The official NVML Python bindings (PyPI package nvidia-ml-py) do not guarantee backward compatibility for different NVIDIA drivers. For example, NVML added nvmlDeviceGetComputeRunningProcesses_v2 and nvmlDeviceGetGraphicsRunningProcesses_v2 in CUDA 11.x drivers (R450+). But the package nvidia-ml-py arbitrary call the latest version of the function in the unversioned function:

def nvmlDeviceGetComputeRunningProcesses_v2(handle):
    # first call to get the size
    c_count = c_uint(0)
    fn = _nvmlGetFunctionPointer("nvmlDeviceGetComputeRunningProcesses_v2")
    ret = fn(handle, byref(c_count), None)

    ...

def nvmlDeviceGetComputeRunningProcesses(handle):
    return nvmlDeviceGetComputeRunningProcesses_v2(handle);

This will cause NVMLError_FunctionNotFound error on CUDA 10.x drivers (e.g. R430).

Now there are the v3 version of nvmlDeviceGet{Compute,Graphics,MPSCompute}RunningProcesses functions come with the R510+ drivers. E.g., in nvidia-ml-py==11.515.48:

def nvmlDeviceGetComputeRunningProcesses_v3(handle):
    # first call to get the size
    c_count = c_uint(0)
    fn = _nvmlGetFunctionPointer("nvmlDeviceGetComputeRunningProcesses_v3")
    ret = fn(handle, byref(c_count), None)

    ...

def nvmlDeviceGetComputeRunningProcesses(handle):
    return nvmlDeviceGetComputeRunningProcesses_v3(handle)
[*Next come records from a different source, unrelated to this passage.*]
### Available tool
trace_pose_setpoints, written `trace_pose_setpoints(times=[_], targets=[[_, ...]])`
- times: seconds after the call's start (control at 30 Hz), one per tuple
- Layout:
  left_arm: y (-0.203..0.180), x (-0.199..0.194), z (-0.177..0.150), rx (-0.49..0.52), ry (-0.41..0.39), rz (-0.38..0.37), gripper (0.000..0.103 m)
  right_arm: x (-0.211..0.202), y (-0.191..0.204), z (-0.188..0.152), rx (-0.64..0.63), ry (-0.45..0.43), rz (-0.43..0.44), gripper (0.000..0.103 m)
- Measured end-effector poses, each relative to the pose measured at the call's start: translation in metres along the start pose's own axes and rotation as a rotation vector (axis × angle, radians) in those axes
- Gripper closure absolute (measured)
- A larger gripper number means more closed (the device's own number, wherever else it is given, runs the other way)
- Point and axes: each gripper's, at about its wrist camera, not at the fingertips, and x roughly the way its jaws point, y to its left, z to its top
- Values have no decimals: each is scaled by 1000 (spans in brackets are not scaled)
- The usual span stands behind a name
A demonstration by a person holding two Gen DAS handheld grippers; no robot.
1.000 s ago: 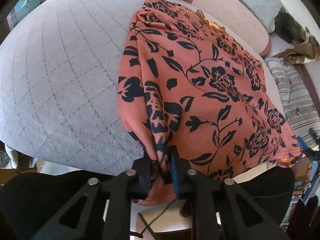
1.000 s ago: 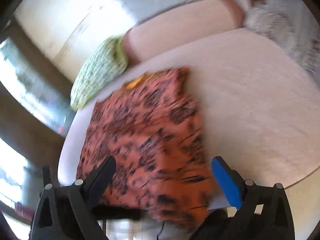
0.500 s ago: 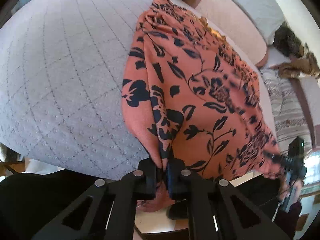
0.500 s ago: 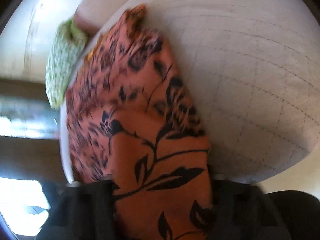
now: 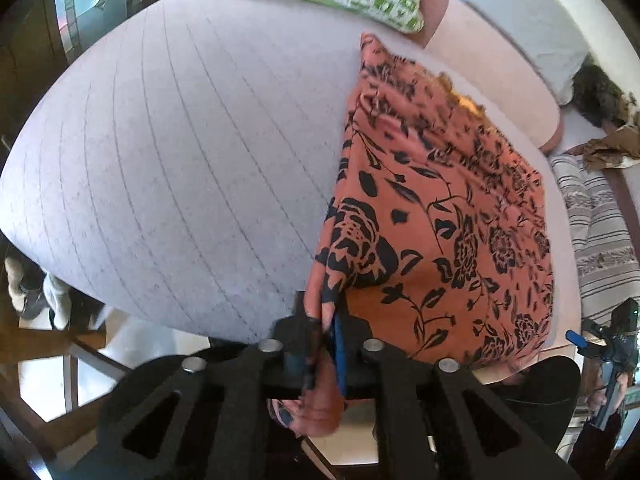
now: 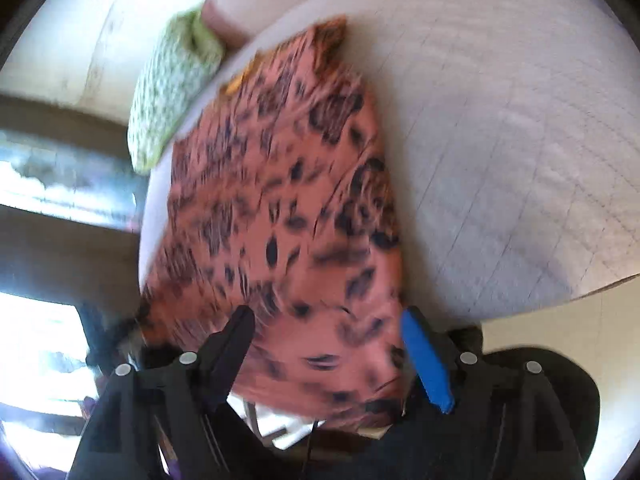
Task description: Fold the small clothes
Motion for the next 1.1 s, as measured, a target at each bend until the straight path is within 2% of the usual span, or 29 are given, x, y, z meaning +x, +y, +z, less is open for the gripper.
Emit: trace_pose_setpoints(times=[0.07,0.13,0.23,0.3,0.4,0.5,0.57,0.6,0.63,0.67,0.7,0.8,0.83,0.87,0.9,0.93,0.97,1.0,1.03,1.07,1.1], targets=[[-7,4,3,4,-7,23,57,12,-1,5,35,7,-32,25],[-13,5,7,26,-41,65,45,25,1,9,40,-16,-82,25],[-13,10,13,28,-54,99,45,30,-6,14,47,-78,-165,26],[-4,21,18,14,-45,97,42,32,-16,15,74,-94,-154,27],[7,42,18,-4,12,72,42,45,-24,14,91,-85,-174,33],[4,42,16,18,-10,48,45,49,-13,10,24,-99,-190,34],[0,45,12,49,5,5,70,53,-8,7,-15,-92,-187,37],[0,46,11,50,11,-8,74,53,-6,6,-30,-88,-178,39],[0,46,9,50,17,-32,84,55,-4,3,-45,-74,-145,45],[0,46,7,51,20,-46,88,57,-4,-2,-54,-60,-113,60],[0,44,3,57,16,-51,88,62,0,-4,-72,-35,-92,67],[-2,38,-2,79,-11,-68,88,66,5,-5,-88,-36,-103,68],[-1,35,-2,77,-12,-68,78,65,2,-5,-73,-35,-85,67],[0,36,-2,73,-4,-74,55,66,1,-4,-61,-35,-68,65],[-1,39,-3,67,8,-85,46,67,-2,-5,-40,-39,-59,65],[0,40,-4,63,15,-101,42,67,-3,-6,-35,-40,-49,55],[-2,44,-4,68,21,-110,42,68,1,-7,-56,-47,-35,46],[-6,45,-5,85,19,-98,42,69,9,-9,-109,-44,-64,46],[-9,46,-4,99,10,-88,59,71,17,-11,-166,-39,-112,49],[-14,49,-1,105,9,-82,92,75,24,-12,-200,-27,-123,77],[-17,53,2,103,17,-92,95,76,26,-13,-209,-9,-104,95]])
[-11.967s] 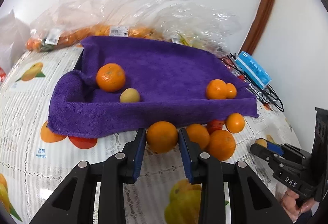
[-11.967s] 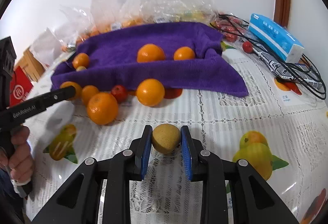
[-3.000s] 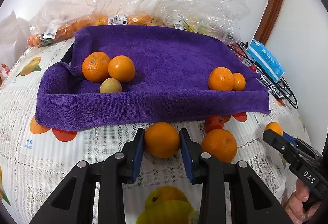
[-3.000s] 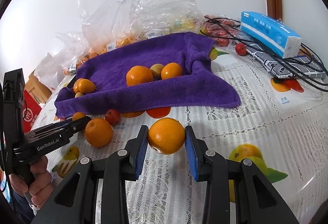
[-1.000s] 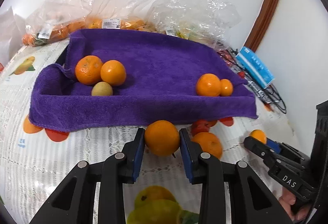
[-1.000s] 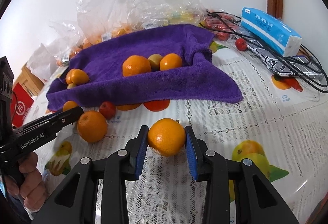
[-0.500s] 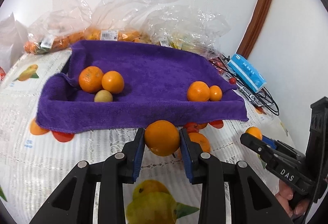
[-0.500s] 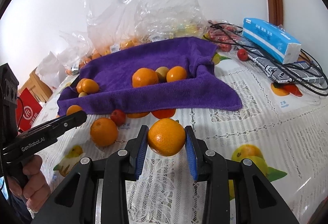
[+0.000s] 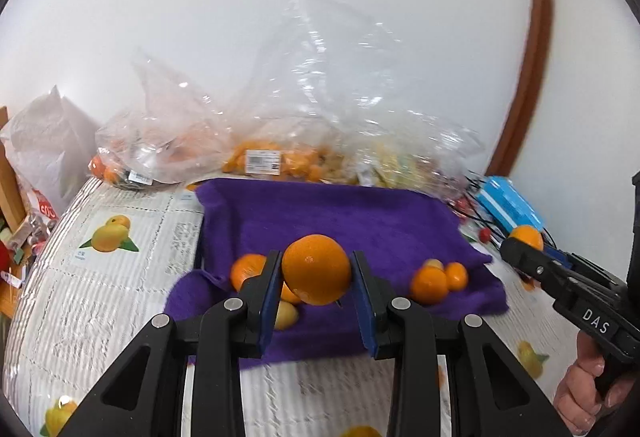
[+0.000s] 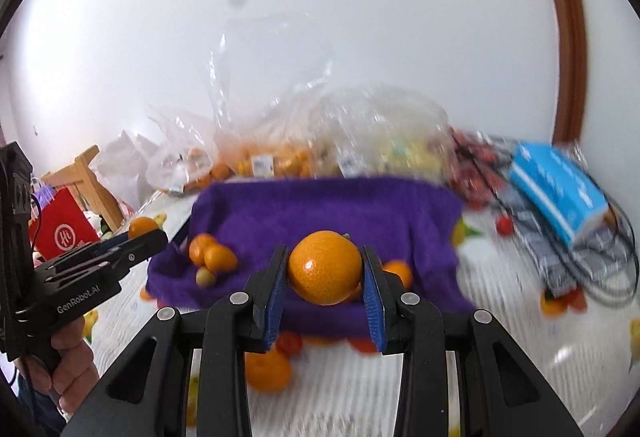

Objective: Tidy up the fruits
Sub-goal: 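Lift both held oranges and carry them over the purple towel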

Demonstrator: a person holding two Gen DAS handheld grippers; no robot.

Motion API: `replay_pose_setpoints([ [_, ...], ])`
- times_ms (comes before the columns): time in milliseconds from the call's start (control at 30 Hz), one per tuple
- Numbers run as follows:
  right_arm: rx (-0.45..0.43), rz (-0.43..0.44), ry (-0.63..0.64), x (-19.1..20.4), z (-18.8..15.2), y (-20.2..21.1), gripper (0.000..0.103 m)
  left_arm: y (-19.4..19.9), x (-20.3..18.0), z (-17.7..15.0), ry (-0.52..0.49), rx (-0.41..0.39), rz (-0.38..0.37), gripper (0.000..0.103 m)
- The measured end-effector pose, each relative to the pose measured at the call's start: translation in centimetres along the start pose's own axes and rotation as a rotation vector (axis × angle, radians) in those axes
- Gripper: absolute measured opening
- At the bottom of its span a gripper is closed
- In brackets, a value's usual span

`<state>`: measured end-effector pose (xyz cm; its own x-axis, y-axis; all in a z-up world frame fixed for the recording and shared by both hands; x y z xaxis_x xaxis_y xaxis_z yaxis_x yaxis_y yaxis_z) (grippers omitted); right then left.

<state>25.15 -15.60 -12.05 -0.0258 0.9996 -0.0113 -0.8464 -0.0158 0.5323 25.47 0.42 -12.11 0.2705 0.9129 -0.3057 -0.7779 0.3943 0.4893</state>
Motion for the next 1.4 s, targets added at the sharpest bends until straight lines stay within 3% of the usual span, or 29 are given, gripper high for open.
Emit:
replay_pose_setpoints([
  [133,-0.002,0.014,-0.002,1.0,1.3,-1.8,0.035,-1.4,1.0,1.0,0.051,-0.006,-0.019,0.032],
  [367,-0.001,0.027,-0.033,1.5,3.9,-4.9,0.035,-4.6,1.6,2.1,0.045,-0.034,-0.017,0.032],
  [467,0.011,0.029,-0.058,0.8,2.7,-6.5,0.035,-5.6,2.3,0.6,0.063,-0.014,-0.027,0.032],
  [567,0.037,-0.035,-0.022,-0.5,1.2,-8.1,0.035,-6.2,3.0,-0.4,0.090,0.006,-0.039,0.032],
  [833,0.052,-0.052,-0.094,-3.6,0.8,-9.5,0.035,-6.6,3.4,-0.8,0.135,0.010,-0.078,0.032],
  [1400,0.150,-0.077,-0.120,-4.1,-1.7,-12.8,0.035,-7.3,3.1,-1.4,0.128,0.043,-0.099,0.032],
])
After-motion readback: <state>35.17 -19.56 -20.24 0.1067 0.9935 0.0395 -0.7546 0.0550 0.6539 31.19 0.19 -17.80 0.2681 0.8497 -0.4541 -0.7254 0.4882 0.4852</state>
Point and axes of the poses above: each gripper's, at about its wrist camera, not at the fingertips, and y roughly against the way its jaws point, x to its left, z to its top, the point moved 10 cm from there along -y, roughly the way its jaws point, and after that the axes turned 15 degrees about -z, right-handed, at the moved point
The v2 version of c_nvmlMemory_v2_t is appearing on the horizon (not found in R510 driver yet). This causes issue #13.

class c_nvmlMemory_t(_PrintableStructure):
    _fields_ = [
        ('total', c_ulonglong),
        ('free', c_ulonglong),
        ('used', c_ulonglong),
    ]
    _fmt_ = {'<default>': "%d B"}

class c_nvmlMemory_v2_t(_PrintableStructure):
    _fields_ = [
        ('version', c_uint),
        ('total', c_ulonglong),
        ('reserved', c_ulonglong),
        ('free', c_ulonglong),
        ('used', c_ulonglong),
    ]
    _fmt_ = {'<default>': "%d B"}

nvmlMemory_v2 = 0x02000028
def nvmlDeviceGetMemoryInfo(handle, version=None):
    if not version:
        c_memory = c_nvmlMemory_t()
        fn = _nvmlGetFunctionPointer("nvmlDeviceGetMemoryInfo")
    else:
        c_memory = c_nvmlMemory_v2_t()
        c_memory.version = version
        fn = _nvmlGetFunctionPointer("nvmlDeviceGetMemoryInfo_v2")
    ret = fn(handle, byref(c_memory))
    _nvmlCheckReturn(ret)
    return c_memory

Possible Solutions

  1. Determine the best dependency version of nvidia-ml-py during installation.

    This requires the user to install the NVIDIA driver first, which may not be fulfilled on a freshly installed system. Besides, it's hard to list this driver dependency in the package metadata.

  2. Wait for the PyPI package nvidia-ml-py to become backward compatible.

    The package NVIDIA/go-nvml offers backward compatible APIs:

    The API is designed to be backwards compatible, so the latest bindings should work with any version of libnvidia-ml.so installed on your system.

    I posted this on the NVIDIA developer forums [PyPI/nvidia-ml-py] Issue Reports for nvidia-ml-py but did not get any official response yet.

  3. Vender the nvidia-ml-py in nvitop. (Note: nvidia-ml-py is released under the BSD License)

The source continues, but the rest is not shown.